The issue is that the Pandas I/O functions work very slowly in the Ray datasource compared with the equivalent I/O functions in PyArrow. Therefore, calling pyarrow.csv.read_csv is significantly faster than calling pandas.read_csv in the background.

However, the PyArrow I/O functions do not support the same set of parameters as the ones in Pandas. As a consequence, whereas the PyArrow functions offer greater performance, they come at the cost of feature parity between the non-distributed mode and the distributed mode.

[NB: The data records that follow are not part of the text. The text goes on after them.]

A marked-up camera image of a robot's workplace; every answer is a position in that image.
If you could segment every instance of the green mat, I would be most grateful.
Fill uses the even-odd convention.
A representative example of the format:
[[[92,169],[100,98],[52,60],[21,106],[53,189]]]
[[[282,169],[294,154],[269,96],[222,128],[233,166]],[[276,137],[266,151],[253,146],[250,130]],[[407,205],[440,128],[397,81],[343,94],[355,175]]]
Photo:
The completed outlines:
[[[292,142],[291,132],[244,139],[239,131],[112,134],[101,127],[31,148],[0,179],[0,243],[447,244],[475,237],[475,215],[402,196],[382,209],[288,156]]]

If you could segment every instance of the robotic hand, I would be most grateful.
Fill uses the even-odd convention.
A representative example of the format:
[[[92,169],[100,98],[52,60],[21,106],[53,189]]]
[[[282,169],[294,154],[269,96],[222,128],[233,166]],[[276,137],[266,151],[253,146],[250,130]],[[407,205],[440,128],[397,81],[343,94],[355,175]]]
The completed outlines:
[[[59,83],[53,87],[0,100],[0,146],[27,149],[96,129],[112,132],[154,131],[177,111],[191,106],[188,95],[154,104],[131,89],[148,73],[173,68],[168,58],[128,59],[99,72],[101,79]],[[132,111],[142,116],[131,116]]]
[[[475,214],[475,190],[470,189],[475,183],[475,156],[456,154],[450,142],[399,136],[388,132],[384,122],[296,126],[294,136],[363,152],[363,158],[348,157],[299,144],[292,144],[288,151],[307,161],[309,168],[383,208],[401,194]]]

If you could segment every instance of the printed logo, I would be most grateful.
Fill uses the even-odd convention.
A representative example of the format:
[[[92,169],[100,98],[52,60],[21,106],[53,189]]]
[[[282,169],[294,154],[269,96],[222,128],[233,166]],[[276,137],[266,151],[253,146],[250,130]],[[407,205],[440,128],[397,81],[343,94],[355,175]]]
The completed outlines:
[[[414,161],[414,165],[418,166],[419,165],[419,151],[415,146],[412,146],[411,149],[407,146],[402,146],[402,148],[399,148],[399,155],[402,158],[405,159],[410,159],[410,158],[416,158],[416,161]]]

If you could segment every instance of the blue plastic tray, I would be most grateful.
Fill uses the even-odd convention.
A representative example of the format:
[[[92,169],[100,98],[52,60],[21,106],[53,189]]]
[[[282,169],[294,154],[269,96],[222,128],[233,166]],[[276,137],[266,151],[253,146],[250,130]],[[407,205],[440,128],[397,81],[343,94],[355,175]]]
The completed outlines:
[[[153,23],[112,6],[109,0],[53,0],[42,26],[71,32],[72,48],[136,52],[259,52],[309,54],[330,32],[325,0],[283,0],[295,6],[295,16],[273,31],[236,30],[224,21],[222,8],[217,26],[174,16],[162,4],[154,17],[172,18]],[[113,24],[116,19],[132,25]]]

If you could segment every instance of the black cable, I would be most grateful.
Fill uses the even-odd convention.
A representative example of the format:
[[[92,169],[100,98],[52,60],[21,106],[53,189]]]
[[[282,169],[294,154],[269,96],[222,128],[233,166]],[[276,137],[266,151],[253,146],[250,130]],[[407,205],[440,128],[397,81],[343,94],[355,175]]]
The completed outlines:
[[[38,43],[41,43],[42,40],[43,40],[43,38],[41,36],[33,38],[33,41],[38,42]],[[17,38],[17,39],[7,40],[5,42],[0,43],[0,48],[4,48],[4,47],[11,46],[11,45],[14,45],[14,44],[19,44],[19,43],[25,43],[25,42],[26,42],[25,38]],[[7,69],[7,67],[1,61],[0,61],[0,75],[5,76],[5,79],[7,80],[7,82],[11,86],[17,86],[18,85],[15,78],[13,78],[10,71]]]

For reference, loading 5 GiB of CSV data with the PyArrow functions took around 30 seconds, compared to 120 seconds with the Pandas functions in the same scenario. For writing back to S3, the speed-up is around 2x.

Decision

In order to maximize both performance without losing feature parity, we implemented logic whereby if the user passes a set of parameters which are supported by PyArrow, the library uses PyArrow for reading/writing. If not, the library defaults to the slower Pandas functions, which will support the set of parameter.

The following example will illustrate the difference:

# This will be loaded by PyArrow, as `doublequote` is supported
wr.s3.read_csv(
    path="s3://my-bucket/my-path/",
    dataset=True,
    doublequote=False,
)

# This will be loaded using the Pandas I/O functions, as `comment` is not supported by PyArrow
wr.s3.read_csv(
    path="s3://my-bucket/my-path/",
    dataset=True,
    comment="#",
)

This logic is applied to the following functions:

  1. wr.s3.read_csv

  2. wr.s3.read_json

  3. wr.s3.to_json

  4. wr.s3.to_csv

Consequences

The logic of switching between using PyArrow or Pandas functions in background was implemented as part of #1699. It was later expanded to support more parameters in #2008 and #2019.